++++ Available records

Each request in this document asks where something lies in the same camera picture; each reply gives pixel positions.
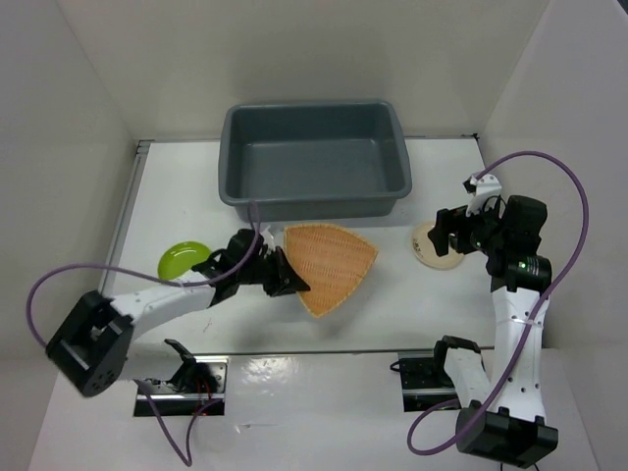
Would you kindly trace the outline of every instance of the gray plastic bin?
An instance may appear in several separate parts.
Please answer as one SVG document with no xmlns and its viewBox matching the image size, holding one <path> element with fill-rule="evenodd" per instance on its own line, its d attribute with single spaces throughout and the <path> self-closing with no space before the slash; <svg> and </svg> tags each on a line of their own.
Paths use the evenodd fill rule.
<svg viewBox="0 0 628 471">
<path fill-rule="evenodd" d="M 241 105 L 221 136 L 219 192 L 243 220 L 389 214 L 412 189 L 393 106 L 385 101 Z"/>
</svg>

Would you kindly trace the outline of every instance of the green plate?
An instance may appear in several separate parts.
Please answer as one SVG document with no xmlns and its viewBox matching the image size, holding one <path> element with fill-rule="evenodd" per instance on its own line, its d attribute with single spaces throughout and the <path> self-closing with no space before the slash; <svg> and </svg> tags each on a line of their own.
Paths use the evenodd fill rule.
<svg viewBox="0 0 628 471">
<path fill-rule="evenodd" d="M 200 262 L 204 262 L 212 251 L 200 242 L 190 240 L 173 245 L 161 256 L 157 274 L 162 280 L 173 280 Z"/>
</svg>

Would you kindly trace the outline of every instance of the orange woven fan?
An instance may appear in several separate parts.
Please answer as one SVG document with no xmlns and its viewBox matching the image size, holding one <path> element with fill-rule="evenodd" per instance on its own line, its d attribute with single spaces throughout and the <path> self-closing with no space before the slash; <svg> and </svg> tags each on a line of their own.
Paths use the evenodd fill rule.
<svg viewBox="0 0 628 471">
<path fill-rule="evenodd" d="M 298 295 L 314 317 L 323 317 L 345 301 L 364 280 L 378 249 L 368 240 L 332 224 L 286 228 L 284 250 L 310 291 Z"/>
</svg>

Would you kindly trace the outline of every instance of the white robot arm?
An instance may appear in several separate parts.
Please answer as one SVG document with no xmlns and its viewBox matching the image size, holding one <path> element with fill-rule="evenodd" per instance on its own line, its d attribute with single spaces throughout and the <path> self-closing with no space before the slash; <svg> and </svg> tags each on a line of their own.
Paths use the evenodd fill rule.
<svg viewBox="0 0 628 471">
<path fill-rule="evenodd" d="M 435 361 L 453 382 L 462 407 L 458 431 L 495 388 L 526 325 L 532 326 L 505 386 L 483 419 L 456 444 L 465 453 L 528 467 L 552 452 L 558 442 L 558 430 L 546 426 L 540 381 L 549 302 L 544 302 L 534 321 L 529 319 L 551 282 L 549 260 L 537 255 L 547 208 L 532 198 L 510 196 L 501 213 L 501 186 L 490 174 L 480 180 L 472 176 L 464 185 L 472 193 L 471 202 L 439 211 L 429 237 L 439 255 L 451 247 L 460 253 L 479 250 L 488 257 L 497 323 L 493 374 L 489 379 L 480 348 L 471 340 L 444 337 L 435 348 Z"/>
<path fill-rule="evenodd" d="M 104 392 L 119 379 L 133 379 L 138 365 L 127 363 L 129 346 L 141 335 L 184 314 L 207 309 L 235 295 L 240 285 L 261 285 L 271 297 L 307 291 L 309 286 L 291 268 L 279 247 L 261 237 L 252 256 L 231 272 L 254 241 L 254 231 L 240 230 L 226 249 L 175 280 L 175 286 L 158 286 L 106 298 L 98 291 L 84 294 L 46 345 L 46 354 L 86 397 Z M 175 340 L 165 340 L 181 356 L 173 374 L 196 368 L 193 357 Z M 142 378 L 151 366 L 139 365 Z M 164 365 L 159 362 L 160 377 Z"/>
</svg>

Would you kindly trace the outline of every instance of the purple cable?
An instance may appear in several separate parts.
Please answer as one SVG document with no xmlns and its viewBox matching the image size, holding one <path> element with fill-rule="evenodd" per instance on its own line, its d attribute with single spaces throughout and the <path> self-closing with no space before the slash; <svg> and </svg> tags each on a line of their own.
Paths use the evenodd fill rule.
<svg viewBox="0 0 628 471">
<path fill-rule="evenodd" d="M 534 321 L 543 303 L 550 297 L 551 292 L 556 289 L 558 284 L 562 282 L 562 280 L 565 278 L 567 273 L 572 269 L 572 267 L 576 263 L 576 260 L 580 256 L 580 252 L 582 252 L 582 247 L 585 244 L 585 240 L 587 238 L 587 232 L 589 231 L 589 200 L 587 198 L 587 193 L 585 192 L 584 187 L 578 180 L 578 177 L 576 177 L 576 174 L 574 174 L 573 171 L 569 167 L 567 167 L 565 164 L 560 162 L 555 157 L 549 154 L 546 154 L 545 152 L 538 152 L 535 150 L 524 150 L 521 152 L 514 152 L 512 154 L 508 154 L 504 157 L 501 157 L 496 162 L 494 162 L 489 167 L 487 167 L 484 171 L 476 175 L 476 179 L 480 179 L 481 177 L 486 175 L 488 172 L 493 170 L 495 167 L 503 164 L 504 162 L 510 159 L 514 159 L 515 157 L 523 156 L 523 155 L 540 157 L 542 159 L 549 160 L 550 162 L 560 167 L 569 176 L 571 181 L 573 181 L 573 183 L 576 185 L 576 189 L 578 190 L 578 193 L 580 194 L 580 200 L 582 201 L 582 229 L 580 230 L 580 237 L 578 238 L 578 243 L 576 245 L 576 248 L 573 251 L 573 254 L 569 258 L 569 261 L 565 265 L 565 267 L 560 271 L 560 273 L 554 279 L 554 281 L 551 282 L 551 285 L 549 285 L 548 289 L 546 289 L 545 292 L 541 294 L 541 296 L 539 297 L 539 300 L 536 302 L 536 304 L 532 308 L 529 319 L 531 321 Z M 508 380 L 508 377 L 510 376 L 510 373 L 512 373 L 512 370 L 517 364 L 519 356 L 521 356 L 521 352 L 523 351 L 523 348 L 526 344 L 526 340 L 528 339 L 528 336 L 530 335 L 531 329 L 532 329 L 532 326 L 530 324 L 527 324 L 523 330 L 523 333 L 521 334 L 521 340 L 519 340 L 519 343 L 517 344 L 514 352 L 512 353 L 512 358 L 510 358 L 510 361 L 506 365 L 505 370 L 503 370 L 503 374 L 501 375 L 501 377 L 497 381 L 497 384 L 495 385 L 495 387 L 493 388 L 493 390 L 487 397 L 487 400 L 484 401 L 484 403 L 480 406 L 480 408 L 475 413 L 475 415 L 471 417 L 471 419 L 464 425 L 464 427 L 462 427 L 462 429 L 460 429 L 460 431 L 457 434 L 455 434 L 453 437 L 451 437 L 449 440 L 447 440 L 443 444 L 439 446 L 435 446 L 434 448 L 430 448 L 430 449 L 418 449 L 418 448 L 415 448 L 414 445 L 412 444 L 412 435 L 414 434 L 414 431 L 416 430 L 419 423 L 423 419 L 425 419 L 428 415 L 430 415 L 432 412 L 434 412 L 435 410 L 451 405 L 452 403 L 452 401 L 443 402 L 423 412 L 412 423 L 412 425 L 410 426 L 410 429 L 408 430 L 408 435 L 407 435 L 407 440 L 406 440 L 408 449 L 414 454 L 418 454 L 420 456 L 430 456 L 432 454 L 437 454 L 437 453 L 440 453 L 441 451 L 445 451 L 450 446 L 456 444 L 460 439 L 465 437 L 471 431 L 471 429 L 478 423 L 482 415 L 489 409 L 493 401 L 501 392 L 503 385 L 505 385 L 506 381 Z"/>
<path fill-rule="evenodd" d="M 175 442 L 175 439 L 173 439 L 173 436 L 170 435 L 170 431 L 168 430 L 168 427 L 166 427 L 164 419 L 162 418 L 161 414 L 159 413 L 159 409 L 157 408 L 157 404 L 155 404 L 154 399 L 150 396 L 150 391 L 148 390 L 146 385 L 142 381 L 139 381 L 139 380 L 133 380 L 133 381 L 137 384 L 137 387 L 139 388 L 141 393 L 146 396 L 148 405 L 152 409 L 153 414 L 155 414 L 155 418 L 157 419 L 157 422 L 159 423 L 159 427 L 161 428 L 161 431 L 164 433 L 166 440 L 168 441 L 170 446 L 173 448 L 175 453 L 179 456 L 183 464 L 187 466 L 188 468 L 191 468 L 192 452 L 189 449 L 189 438 L 192 433 L 192 426 L 194 425 L 194 422 L 196 421 L 196 419 L 198 418 L 200 414 L 202 414 L 206 409 L 214 405 L 216 402 L 220 401 L 220 399 L 211 399 L 209 402 L 204 404 L 200 409 L 194 412 L 192 419 L 189 421 L 189 424 L 187 425 L 187 432 L 185 432 L 185 453 L 187 454 L 187 456 L 185 456 L 185 454 L 183 454 L 182 450 L 179 448 L 179 446 Z"/>
<path fill-rule="evenodd" d="M 251 211 L 250 211 L 251 206 L 255 208 L 255 224 L 253 224 L 253 218 L 251 216 Z M 255 236 L 253 237 L 253 241 L 251 242 L 250 246 L 248 247 L 248 250 L 242 257 L 242 259 L 239 262 L 237 262 L 230 270 L 226 271 L 222 275 L 219 275 L 209 280 L 205 280 L 204 282 L 190 282 L 190 283 L 170 282 L 168 280 L 162 280 L 160 278 L 146 275 L 145 273 L 140 273 L 135 270 L 129 270 L 128 268 L 114 267 L 111 265 L 105 265 L 104 263 L 96 263 L 96 262 L 72 263 L 72 264 L 65 265 L 63 267 L 59 267 L 59 268 L 55 268 L 54 270 L 51 270 L 50 272 L 43 275 L 39 280 L 37 280 L 32 286 L 32 288 L 30 289 L 30 291 L 28 292 L 28 297 L 26 298 L 26 323 L 28 324 L 30 333 L 32 334 L 34 339 L 37 341 L 37 343 L 39 343 L 43 348 L 46 347 L 46 341 L 39 334 L 32 320 L 32 301 L 35 297 L 35 293 L 37 292 L 39 287 L 43 285 L 43 283 L 46 280 L 63 272 L 69 272 L 71 270 L 76 270 L 79 268 L 89 268 L 93 270 L 106 270 L 110 272 L 124 273 L 125 275 L 131 275 L 132 277 L 142 278 L 143 280 L 148 280 L 149 282 L 159 283 L 160 285 L 166 285 L 168 287 L 174 287 L 174 288 L 204 287 L 207 285 L 212 285 L 214 283 L 217 283 L 220 280 L 224 280 L 225 278 L 229 277 L 230 275 L 235 273 L 237 270 L 242 268 L 242 265 L 244 265 L 246 261 L 253 254 L 253 250 L 255 249 L 255 246 L 257 244 L 257 239 L 260 237 L 261 221 L 259 217 L 259 209 L 255 201 L 251 201 L 251 204 L 248 207 L 248 218 L 250 220 L 251 229 L 255 231 Z"/>
</svg>

++++++++

▸ **Task requirements**
For the records above, tally the lines in which "Would" appears, and give the number by itself.

▸ **Reply to the exercise**
5